O estudo comparou, então, os custos operacionais incorridos pelas empresas aéreas quando seus voos atrasam com o ônus imposto pela agência reguladora pelo mesmo motivo. Os resultados, já apresentados no corpo da pesquisa, são reapresentados abaixo.

Tabela 6.1 - Custo total operacional dos atrasos, em reais, versus montante de multas recebidas da agência reguladora pelos mesmos atrasos, de quatro empresas brasileiras de

transporte aéreo regular de passageiros Jan a Set 2009

Valores (R$) Empresa

Custo total operacional dos atrasos

Montante total de multas

% (multas em relação ao custo dos atrasos)

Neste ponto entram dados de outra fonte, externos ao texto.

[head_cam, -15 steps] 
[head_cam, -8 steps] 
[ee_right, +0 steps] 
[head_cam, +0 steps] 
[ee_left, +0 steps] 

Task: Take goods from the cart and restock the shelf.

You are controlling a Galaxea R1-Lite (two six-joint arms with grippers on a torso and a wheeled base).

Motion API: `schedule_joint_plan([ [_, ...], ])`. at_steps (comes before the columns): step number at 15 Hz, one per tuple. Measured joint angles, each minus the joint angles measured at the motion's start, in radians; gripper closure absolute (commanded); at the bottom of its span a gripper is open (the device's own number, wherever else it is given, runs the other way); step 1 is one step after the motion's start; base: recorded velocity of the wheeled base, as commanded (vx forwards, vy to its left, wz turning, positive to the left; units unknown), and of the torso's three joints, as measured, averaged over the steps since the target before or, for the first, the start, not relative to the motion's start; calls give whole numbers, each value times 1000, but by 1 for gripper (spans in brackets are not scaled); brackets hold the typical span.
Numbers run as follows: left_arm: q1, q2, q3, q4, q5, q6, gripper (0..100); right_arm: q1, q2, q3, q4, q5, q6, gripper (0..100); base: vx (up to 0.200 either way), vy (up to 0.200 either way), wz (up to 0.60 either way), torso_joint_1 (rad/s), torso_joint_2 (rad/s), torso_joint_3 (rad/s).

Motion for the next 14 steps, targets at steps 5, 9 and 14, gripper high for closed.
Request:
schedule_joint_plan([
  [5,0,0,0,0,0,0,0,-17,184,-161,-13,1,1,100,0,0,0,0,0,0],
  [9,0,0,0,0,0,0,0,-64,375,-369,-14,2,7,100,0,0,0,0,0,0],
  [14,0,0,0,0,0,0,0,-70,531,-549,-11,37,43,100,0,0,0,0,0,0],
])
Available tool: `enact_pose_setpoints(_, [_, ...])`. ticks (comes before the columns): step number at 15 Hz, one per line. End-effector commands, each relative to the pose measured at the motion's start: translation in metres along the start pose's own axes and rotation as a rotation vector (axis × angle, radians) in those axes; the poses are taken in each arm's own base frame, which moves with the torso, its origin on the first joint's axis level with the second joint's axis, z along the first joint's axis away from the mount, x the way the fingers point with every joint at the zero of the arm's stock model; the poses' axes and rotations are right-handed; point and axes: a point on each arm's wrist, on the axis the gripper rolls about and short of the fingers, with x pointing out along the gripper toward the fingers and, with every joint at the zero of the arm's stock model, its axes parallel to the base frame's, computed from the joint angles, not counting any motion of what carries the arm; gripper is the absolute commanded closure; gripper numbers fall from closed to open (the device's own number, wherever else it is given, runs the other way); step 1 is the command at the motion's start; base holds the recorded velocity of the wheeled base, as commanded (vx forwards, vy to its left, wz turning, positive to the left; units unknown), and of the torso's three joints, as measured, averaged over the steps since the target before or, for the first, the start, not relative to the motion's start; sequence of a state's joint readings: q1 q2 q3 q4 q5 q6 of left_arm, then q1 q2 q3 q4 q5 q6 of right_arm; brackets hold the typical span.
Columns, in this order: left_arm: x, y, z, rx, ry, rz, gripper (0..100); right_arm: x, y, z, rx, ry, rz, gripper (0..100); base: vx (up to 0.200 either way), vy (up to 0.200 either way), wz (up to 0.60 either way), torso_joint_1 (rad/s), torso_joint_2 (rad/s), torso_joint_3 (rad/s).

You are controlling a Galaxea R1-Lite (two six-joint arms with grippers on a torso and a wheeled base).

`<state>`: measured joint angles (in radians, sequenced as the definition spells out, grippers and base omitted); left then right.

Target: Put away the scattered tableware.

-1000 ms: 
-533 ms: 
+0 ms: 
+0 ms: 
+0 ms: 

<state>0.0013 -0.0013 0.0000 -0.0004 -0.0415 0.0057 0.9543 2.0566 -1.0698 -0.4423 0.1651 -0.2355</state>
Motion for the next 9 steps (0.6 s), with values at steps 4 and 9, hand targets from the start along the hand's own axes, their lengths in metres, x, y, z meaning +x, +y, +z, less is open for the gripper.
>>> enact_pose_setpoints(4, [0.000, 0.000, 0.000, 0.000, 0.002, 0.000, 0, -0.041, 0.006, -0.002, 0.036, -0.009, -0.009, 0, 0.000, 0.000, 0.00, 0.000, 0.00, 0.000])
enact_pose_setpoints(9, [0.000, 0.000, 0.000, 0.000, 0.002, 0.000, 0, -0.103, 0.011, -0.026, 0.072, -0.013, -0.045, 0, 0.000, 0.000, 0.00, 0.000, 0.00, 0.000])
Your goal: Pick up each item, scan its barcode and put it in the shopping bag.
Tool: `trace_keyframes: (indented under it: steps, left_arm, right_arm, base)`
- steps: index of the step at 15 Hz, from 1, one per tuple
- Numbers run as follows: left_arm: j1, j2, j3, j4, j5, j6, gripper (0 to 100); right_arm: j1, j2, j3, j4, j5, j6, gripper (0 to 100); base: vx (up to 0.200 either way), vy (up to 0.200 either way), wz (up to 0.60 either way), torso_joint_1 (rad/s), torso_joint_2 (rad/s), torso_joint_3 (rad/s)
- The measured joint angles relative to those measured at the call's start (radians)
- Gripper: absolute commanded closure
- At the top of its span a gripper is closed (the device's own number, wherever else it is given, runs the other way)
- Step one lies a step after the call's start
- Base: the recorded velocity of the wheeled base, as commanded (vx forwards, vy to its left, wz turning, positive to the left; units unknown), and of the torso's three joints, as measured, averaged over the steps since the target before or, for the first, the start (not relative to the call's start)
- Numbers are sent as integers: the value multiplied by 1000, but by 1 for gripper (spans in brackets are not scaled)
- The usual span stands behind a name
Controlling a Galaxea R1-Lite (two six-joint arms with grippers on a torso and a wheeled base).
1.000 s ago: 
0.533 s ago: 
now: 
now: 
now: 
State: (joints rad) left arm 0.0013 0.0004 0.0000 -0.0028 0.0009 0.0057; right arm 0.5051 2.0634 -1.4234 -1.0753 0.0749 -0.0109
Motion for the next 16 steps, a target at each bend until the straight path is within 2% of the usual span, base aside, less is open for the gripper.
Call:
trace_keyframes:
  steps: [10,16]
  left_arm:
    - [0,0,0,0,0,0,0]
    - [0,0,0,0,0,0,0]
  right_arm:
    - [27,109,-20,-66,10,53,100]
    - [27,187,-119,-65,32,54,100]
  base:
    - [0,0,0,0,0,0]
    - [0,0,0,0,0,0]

A 5.573.789,00 944.000,00 16.94

B 4.218.780,80 736.000,00 17.45

C 912.600,00 208.000,00 22.79

D 76.573.90 48.000,00 62.68

O autor não teve acesso a informações relativas às receitas e à rentabilidade das empresas. Assim, não foi possível estabelecer o impacto da atuação do órgão regulador face esses indicadores. Adicionalmente, o autor desconhece a existência de trabalhos que discutam os resultados líquidos, para a sociedade, da equação que mede os benefícios dos serviços prestados

pelas empresas aéreas contra os custos sociais decorrentes do descumprimento, por essas mesmas empresas, de determinadas normas regulatórias. Desse modo, não foi possível avaliar a adequação da multa como instrumento da política de regulação.

Consulta a uma empresa de transporte aéreo regular de passageiros

As informações prestadas pela empresa consultada serviram para confirmar dois elementos de destaque da revisão de literatura. Em primeiro lugar, corroborou que a empresa desconhece o custo exato no qual incorre quando seus voos atrasam. Portanto, ignora o peso que as multas aplicadas pela agência reguladora têm frente a esse custo. Em segundo lugar, confirmou a aparente dificuldade de obtenção de índices de pontualidade superiores a 85 %. Este índice é sua meta para 2009. A empresa informou que busca o índice de 92 % de pontualidade em seus voos sem, contudo, revelar o prazo no qual pretende atingi-lo.

Considerações sobre a hipótese

A hipótese do estudo era “a indústria do transporte aéreo regular de passageiros desconhece a eficácia do poder sancionador atribuído à ANAC”.

A pesquisa sinalizou que o poder da agência reguladora de incentivar a pontualidade das empresas aéreas através da aplicação de multas não é desprezível. Também foram encontradas evidências apontando tanto para o desconhecimento das empresas quanto aos custos operacionais em que incorrem quando seus voos atrasam quanto ao peso que as multas recebidas do órgão regulador, e efetivamente pagas, têm sobre seus custos e suas receitas. Ou seja, os indícios apontam para a confirmação da hipótese. Entretanto, devido às simplificações empregadas na construção do modelo apresentado ao longo da pesquisa, recomenda-se ao leitor que os resultados apresentados sejam considerados com cautela.